@Jason:
Well, you are right, but it seems they are not well differentiated in your explanation. Dave link explains it clearly. The links I gave explain it too, but I guess you did not buy the articles I recommended (no wonder at U$28 each).
What I got is this:
Graining occurs by
friction with pavement. Actually, F1 tires are "dried" and after they lost the "liquid phase" they disintegrate.
Blistering occurs by
inner friction. The layers of the tire bend every revolution, they rub against each other, and this produces heat. This heat moves outward and separate the rubber from the inner layers of the tire.
So,
graining occurs at curves and braking/accelerating zones. You need to change the rubber or the asphalt to alleviate it.
Blistering occurs anywhere, as long as the wheel is rotating. You do not need friction with pavement for it to occurs.

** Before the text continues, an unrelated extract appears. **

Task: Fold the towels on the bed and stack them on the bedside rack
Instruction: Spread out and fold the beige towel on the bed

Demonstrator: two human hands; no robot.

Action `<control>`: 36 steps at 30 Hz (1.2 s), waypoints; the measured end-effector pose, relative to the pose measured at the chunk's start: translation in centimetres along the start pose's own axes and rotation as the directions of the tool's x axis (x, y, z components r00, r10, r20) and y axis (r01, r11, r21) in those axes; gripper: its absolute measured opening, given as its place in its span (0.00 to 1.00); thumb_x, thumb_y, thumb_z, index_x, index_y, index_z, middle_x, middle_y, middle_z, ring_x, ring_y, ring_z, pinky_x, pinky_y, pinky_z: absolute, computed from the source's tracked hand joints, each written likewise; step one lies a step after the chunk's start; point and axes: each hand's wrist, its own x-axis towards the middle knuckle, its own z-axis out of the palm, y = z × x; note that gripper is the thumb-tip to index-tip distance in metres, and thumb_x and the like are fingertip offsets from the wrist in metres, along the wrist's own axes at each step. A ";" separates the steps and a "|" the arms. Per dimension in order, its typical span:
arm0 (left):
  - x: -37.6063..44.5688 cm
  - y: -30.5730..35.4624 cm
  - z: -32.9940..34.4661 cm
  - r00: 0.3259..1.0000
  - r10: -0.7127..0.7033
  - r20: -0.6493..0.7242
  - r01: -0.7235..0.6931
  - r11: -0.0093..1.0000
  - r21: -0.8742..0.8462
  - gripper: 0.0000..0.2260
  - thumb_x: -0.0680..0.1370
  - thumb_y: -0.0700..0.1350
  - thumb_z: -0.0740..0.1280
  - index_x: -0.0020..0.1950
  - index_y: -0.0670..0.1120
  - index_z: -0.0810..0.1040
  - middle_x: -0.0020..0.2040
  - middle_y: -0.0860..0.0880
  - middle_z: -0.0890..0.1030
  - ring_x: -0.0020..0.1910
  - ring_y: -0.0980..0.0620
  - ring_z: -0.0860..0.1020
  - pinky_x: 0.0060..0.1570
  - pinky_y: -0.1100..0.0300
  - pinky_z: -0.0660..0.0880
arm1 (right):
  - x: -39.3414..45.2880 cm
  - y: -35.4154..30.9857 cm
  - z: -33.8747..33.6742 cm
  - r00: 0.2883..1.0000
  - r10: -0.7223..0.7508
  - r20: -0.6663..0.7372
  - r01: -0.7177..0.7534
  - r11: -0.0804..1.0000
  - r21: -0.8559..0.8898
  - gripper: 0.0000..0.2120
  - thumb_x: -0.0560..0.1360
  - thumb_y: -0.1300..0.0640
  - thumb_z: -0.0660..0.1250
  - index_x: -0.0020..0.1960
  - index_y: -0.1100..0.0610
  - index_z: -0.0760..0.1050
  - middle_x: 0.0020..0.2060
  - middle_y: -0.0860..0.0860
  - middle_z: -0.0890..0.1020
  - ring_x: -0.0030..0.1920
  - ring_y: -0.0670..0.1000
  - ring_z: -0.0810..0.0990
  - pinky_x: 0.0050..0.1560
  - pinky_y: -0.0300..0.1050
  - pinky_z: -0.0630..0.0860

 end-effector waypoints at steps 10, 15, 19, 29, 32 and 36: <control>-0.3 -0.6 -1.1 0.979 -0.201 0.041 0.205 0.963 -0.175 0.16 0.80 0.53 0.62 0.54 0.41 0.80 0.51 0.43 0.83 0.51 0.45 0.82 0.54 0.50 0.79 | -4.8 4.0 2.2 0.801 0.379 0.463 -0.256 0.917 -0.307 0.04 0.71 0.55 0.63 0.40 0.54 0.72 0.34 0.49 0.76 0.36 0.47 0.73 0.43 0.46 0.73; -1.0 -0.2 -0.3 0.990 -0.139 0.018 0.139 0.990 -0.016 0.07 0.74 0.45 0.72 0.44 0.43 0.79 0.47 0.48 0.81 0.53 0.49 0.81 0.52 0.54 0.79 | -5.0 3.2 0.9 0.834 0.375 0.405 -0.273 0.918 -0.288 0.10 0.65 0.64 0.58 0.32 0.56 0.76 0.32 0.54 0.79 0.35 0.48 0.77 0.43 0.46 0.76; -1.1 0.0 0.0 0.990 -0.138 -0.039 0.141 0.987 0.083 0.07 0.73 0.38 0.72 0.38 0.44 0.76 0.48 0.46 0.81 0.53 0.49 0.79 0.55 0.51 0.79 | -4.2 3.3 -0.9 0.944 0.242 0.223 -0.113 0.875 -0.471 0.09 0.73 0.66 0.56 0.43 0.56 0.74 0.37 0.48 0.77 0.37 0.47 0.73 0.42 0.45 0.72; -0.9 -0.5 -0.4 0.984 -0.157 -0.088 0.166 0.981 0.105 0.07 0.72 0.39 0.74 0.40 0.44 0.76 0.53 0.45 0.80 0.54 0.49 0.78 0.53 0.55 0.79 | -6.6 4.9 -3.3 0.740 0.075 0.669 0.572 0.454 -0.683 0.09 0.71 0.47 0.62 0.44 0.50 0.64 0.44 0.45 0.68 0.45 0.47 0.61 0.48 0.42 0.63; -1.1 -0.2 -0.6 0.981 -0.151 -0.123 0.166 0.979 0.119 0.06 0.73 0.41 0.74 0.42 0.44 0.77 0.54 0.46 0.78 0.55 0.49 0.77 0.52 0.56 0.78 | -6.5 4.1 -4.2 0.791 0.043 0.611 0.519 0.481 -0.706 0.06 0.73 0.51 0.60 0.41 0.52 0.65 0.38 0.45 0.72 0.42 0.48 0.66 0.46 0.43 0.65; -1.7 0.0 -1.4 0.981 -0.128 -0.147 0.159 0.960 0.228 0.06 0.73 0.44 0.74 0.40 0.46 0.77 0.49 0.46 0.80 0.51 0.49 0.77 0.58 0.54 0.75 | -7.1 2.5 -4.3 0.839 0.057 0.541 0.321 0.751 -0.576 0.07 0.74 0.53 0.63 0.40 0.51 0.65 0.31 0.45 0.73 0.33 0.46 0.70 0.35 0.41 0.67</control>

You need to change the inner structure of the tire or the heat carachteristics of the rubber to alleviate it.
Both are affected by tire pressure and load, as you can deduce, but I would guess that the blistering could be dimished if you inflate the tire, because it flexes less, but you will get more graining because you diminish the contact patch size.
If this is true, as Jason's post says, a blistered tire can happen easier on a high-speed circuit, with long straights and big radius curves, where the tire is rotating and flexing at high speeds while is hot.
A grained tire would be characteristic of a "chicaned and hairpined" circuit (I mean a short-straights and small-radius-curves circuit). Here the tire is used to brake and turn at relatively slow rpm's.